In terms of design, both smart speakers are as different as chalk and cheese. While the Amazon Echo looks and feels industrial, mechanical and utilitarian, Google has gone for a softer, more rounded, and homely aesthetic with the Google Home. Both smart speakers are immobile and powered by proprietary power adapters.
The Google Home has a very minimalist, simple and inconspicuous appearance. The top half is made of white plastic and the bottom is a removable panel covered in fabric. While Google offers a variety of bases with different metal and fabric finishes in Europe and the United States, Indian buyers will have to make do with the one that comes in the box
The Amazon Echo has a very basic, no-nonsense design, with its entire front fascia covered in fabric. There are four buttons and an LED ring on the top. While there is no mistaking the Amazon Echo for anything other than a portable speaker, many of our friends thought the Google Home was a fancy lamp or air freshener at first glance. Google itself says that the Google Home's design was inspired by glasses and candles.
This approach is carried forward to the controls as well, with the Echo having mechanical buttons and the Google Home sporting a touch panel and four LEDs that give visual feedback. The multi-function button on the Echo can be used to bring up Alexa without saying anything, which comes in handy when the device is within arm's reach. The Google Home can be silenced by tapping the touch panel once, which is an incredibly convenient feature and one we sorely missed on the Amazon Echo.

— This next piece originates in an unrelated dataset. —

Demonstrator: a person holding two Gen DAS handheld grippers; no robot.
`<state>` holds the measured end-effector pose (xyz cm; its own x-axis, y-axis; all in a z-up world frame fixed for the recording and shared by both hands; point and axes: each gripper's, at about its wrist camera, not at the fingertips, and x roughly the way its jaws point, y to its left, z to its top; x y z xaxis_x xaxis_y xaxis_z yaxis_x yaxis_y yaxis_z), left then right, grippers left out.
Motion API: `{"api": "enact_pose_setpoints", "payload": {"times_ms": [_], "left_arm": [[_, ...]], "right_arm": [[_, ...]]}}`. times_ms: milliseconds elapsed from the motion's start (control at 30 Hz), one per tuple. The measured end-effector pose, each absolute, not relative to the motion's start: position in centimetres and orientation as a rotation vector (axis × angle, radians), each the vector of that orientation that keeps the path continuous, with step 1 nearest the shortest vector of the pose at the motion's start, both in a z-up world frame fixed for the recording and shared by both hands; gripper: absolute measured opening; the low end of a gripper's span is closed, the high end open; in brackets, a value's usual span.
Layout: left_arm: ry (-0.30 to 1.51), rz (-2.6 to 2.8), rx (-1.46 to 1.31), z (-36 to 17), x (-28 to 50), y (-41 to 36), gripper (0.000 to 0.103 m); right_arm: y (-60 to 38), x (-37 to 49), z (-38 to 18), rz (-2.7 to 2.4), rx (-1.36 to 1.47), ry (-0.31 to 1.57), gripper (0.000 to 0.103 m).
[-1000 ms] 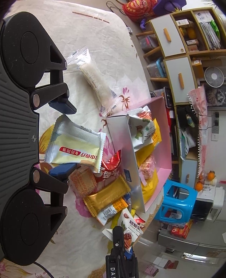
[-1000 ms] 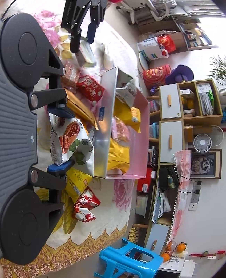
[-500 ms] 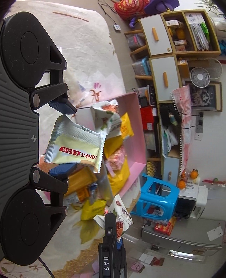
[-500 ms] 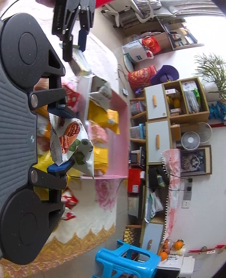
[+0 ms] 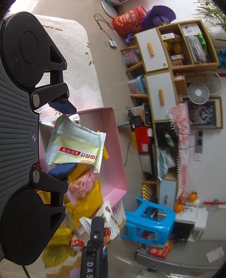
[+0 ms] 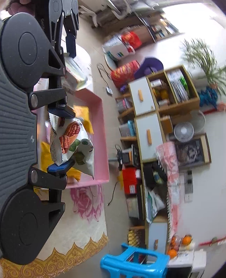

When it comes to smart speakers, privacy is a big concern for many people. The Google Home and Amazon Echo are fundamentally linked to your Google and Amazon accounts respectively, which can put some people off. Even though both companies claim that nothing is sent to their servers till the trigger words, ('OK Google' in the case of Google Home and 'Alexa' in case of Amazon Echo) are spoken out loud, many folks are still wary of Amazon and Google listening in on their conversations. To address this, both speakers have switches to disable their microphones.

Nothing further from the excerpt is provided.